To account for multiple comparisons, we applied correction methods suited to each analysis type. For the VBM analysis, we used Family-wise Error (FWE) correction at p < 0.05 (peak level), a stringent approach appropriate for controlling for false positives across the thousands of voxels tested in whole-brain analysis68. For ROI-based cortical thickness correlations, we applied the False Discovery Rate (FDR) correction (Benjamini–Hochberg method)69 to account for the multiple ROIs being tested (p < 0.05). This method controls the expected proportion of false positives and is well-suited for analyses involving numerous discrete comparisons.
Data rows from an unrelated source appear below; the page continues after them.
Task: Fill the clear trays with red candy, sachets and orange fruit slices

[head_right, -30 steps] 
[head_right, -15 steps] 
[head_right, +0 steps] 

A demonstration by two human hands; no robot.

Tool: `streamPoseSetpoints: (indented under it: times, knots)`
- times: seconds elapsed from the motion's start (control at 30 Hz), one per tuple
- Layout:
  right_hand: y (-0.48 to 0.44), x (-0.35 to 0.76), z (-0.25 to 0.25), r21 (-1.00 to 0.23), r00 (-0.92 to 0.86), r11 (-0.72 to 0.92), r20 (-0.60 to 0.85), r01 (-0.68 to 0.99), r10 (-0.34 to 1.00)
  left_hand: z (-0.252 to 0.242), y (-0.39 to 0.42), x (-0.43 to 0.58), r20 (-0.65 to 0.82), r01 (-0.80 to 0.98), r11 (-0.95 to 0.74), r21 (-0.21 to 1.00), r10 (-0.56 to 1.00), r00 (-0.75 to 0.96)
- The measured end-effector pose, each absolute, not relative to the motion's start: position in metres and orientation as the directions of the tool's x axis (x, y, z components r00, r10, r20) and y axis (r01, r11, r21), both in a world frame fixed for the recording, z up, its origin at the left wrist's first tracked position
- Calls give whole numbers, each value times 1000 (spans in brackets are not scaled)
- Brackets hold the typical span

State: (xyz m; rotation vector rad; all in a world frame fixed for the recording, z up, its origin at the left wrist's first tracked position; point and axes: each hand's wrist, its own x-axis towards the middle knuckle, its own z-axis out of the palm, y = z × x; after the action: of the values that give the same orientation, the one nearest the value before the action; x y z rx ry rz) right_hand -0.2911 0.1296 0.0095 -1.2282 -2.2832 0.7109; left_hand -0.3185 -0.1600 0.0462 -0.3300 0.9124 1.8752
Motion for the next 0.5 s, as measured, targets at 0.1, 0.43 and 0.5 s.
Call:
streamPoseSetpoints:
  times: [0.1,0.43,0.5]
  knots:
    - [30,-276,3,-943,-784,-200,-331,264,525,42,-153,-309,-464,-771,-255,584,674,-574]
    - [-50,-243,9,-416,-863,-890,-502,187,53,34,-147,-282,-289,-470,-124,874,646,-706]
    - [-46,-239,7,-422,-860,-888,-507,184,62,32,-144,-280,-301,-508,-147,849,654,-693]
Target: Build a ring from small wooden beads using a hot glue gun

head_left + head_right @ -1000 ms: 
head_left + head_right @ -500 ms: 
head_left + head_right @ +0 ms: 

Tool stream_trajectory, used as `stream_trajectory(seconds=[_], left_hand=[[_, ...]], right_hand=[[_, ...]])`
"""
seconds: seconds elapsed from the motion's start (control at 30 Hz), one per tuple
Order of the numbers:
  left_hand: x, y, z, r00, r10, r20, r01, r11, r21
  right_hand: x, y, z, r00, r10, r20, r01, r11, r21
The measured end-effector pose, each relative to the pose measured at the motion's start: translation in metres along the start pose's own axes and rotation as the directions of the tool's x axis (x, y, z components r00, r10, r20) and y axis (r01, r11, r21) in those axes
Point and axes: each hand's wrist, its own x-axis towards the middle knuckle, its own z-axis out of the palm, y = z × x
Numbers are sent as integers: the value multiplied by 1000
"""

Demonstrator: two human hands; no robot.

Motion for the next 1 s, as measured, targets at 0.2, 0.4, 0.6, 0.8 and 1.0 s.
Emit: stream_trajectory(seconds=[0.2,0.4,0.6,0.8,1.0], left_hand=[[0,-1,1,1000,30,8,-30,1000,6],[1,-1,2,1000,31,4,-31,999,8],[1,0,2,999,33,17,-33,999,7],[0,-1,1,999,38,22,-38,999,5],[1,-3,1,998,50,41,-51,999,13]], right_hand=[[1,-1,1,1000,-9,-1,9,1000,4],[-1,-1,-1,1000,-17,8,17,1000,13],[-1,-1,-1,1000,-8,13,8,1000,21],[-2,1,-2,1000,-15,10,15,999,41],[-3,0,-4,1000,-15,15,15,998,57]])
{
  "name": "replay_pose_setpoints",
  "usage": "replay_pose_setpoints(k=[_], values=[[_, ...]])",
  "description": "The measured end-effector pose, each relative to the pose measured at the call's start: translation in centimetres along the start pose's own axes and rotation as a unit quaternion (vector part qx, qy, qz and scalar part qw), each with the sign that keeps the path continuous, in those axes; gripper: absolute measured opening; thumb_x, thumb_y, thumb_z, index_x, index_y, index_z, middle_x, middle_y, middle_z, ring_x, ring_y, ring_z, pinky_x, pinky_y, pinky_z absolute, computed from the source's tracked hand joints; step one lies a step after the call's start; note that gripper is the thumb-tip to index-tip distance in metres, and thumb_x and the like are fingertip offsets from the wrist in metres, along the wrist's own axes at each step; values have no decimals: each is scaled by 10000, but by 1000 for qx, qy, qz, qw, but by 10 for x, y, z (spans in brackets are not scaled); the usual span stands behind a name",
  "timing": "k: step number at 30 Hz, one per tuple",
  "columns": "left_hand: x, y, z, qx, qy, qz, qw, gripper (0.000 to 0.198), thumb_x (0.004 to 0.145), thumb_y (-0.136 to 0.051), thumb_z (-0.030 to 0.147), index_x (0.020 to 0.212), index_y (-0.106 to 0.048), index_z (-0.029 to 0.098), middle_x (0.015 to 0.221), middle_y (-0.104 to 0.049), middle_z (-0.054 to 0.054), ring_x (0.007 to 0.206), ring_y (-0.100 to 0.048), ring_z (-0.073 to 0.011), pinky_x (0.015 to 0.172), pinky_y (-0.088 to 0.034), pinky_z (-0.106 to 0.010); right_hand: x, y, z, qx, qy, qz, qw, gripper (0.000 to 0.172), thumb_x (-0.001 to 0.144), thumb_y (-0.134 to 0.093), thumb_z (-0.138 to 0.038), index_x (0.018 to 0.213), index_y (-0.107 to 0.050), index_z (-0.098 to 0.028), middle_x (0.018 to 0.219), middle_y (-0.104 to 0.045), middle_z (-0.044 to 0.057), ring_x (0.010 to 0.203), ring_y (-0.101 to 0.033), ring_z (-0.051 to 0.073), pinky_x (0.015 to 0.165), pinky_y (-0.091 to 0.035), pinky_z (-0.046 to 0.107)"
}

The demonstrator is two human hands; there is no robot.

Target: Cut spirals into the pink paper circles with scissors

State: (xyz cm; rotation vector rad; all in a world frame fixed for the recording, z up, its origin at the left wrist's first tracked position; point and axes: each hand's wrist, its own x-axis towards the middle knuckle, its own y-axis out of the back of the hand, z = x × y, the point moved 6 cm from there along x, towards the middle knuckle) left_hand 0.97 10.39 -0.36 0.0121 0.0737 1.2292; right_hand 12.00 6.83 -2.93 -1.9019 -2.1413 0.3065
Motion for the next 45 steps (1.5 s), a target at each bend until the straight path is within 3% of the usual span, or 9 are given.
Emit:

VBM was used to identify voxel-wise associations with gray matter volume across the whole brain, while region-based surface analysis using FreeSurfer was used for cortical thickness analysis. These complementary methods differ in spatial resolution and sensitivity to anatomical features, enabling a more comprehensive assessment of structural brain changes. VBM and partial correlation analyses were also conducted for the ganglion cell layer, inner plexiform layer, inner nuclear layer, outer plexiform layer, and outer nuclear layer, as well as for the peripapillary RNFL (Supplementary tables S1, S2 online). All statistical analyses were performed using R (version 4.3.1, R Foundation for Statistical Computing, Vienna, Austria).